Repeat what the lines below say, word for word, and skip every image.

======== Supplied data

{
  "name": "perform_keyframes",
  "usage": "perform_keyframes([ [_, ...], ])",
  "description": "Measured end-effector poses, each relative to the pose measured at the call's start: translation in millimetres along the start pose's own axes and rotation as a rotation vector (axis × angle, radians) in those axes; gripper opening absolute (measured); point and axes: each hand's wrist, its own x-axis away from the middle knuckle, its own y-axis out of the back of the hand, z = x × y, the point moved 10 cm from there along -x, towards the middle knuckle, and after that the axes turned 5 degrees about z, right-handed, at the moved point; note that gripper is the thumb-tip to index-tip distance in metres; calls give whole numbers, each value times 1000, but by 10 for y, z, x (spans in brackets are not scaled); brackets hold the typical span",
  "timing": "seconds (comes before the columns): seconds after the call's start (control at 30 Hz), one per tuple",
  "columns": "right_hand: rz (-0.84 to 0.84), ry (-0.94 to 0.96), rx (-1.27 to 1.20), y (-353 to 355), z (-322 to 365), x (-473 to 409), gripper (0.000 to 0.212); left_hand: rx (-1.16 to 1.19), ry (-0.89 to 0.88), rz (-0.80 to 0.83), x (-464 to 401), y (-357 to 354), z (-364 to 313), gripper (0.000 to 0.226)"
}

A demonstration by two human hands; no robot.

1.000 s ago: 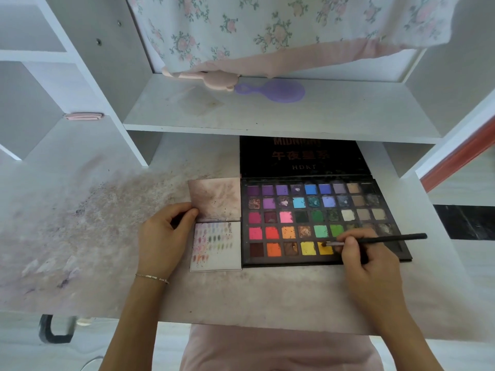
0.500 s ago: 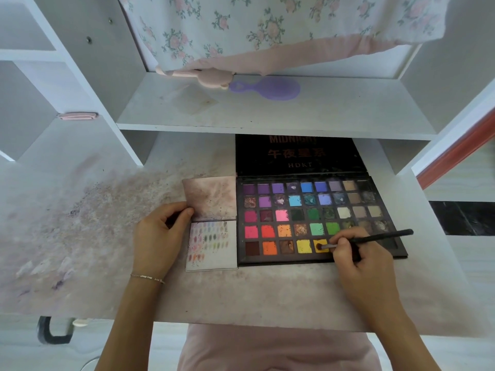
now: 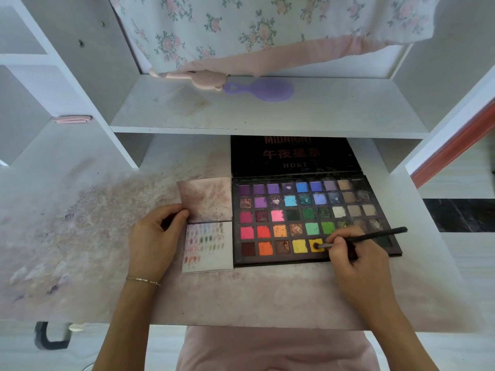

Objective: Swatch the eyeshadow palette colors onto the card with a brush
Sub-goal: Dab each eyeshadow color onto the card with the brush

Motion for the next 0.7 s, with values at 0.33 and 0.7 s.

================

*Solved exercise:*
{
  "name": "perform_keyframes",
  "usage": "perform_keyframes([ [_, ...], ])",
  "description": "Measured end-effector poses, each relative to the pose measured at the call's start: translation in millimetres along the start pose's own axes and rotation as a rotation vector (axis × angle, radians) in those axes; gripper opening absolute (measured); point and axes: each hand's wrist, its own x-axis away from the middle knuckle, its own y-axis out of the back of the hand, z = x × y, the point moved 10 cm from there along -x, towards the middle knuckle, and after that the axes turned 5 degrees about z, right-handed, at the moved point; note that gripper is the thumb-tip to index-tip distance in metres; calls give whole numbers, each value times 1000, but by 10 for y, z, x (spans in brackets are not scaled); brackets hold the typical span",
  "timing": "seconds (comes before the columns): seconds after the call's start (control at 30 Hz), one per tuple",
  "columns": "right_hand: rz (-0.84 to 0.84), ry (-0.94 to 0.96), rx (-1.27 to 1.20), y (-353 to 355), z (-322 to 365), x (-473 to 409), gripper (0.000 to 0.212); left_hand: rx (-1.16 to 1.19), ry (-0.89 to 0.88), rz (-0.80 to 0.83), x (-464 to 401), y (-357 to 354), z (-364 to 313), gripper (0.000 to 0.226)"
}

A demonstration by two human hands; no robot.

1.000 s ago: 
0.500 s ago: 
now: 

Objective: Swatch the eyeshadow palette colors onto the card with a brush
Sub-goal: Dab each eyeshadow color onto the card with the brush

Motion for the next 0.7 s, with values at 0.33 and 0.7 s.

Nothing further is needed for the exercise.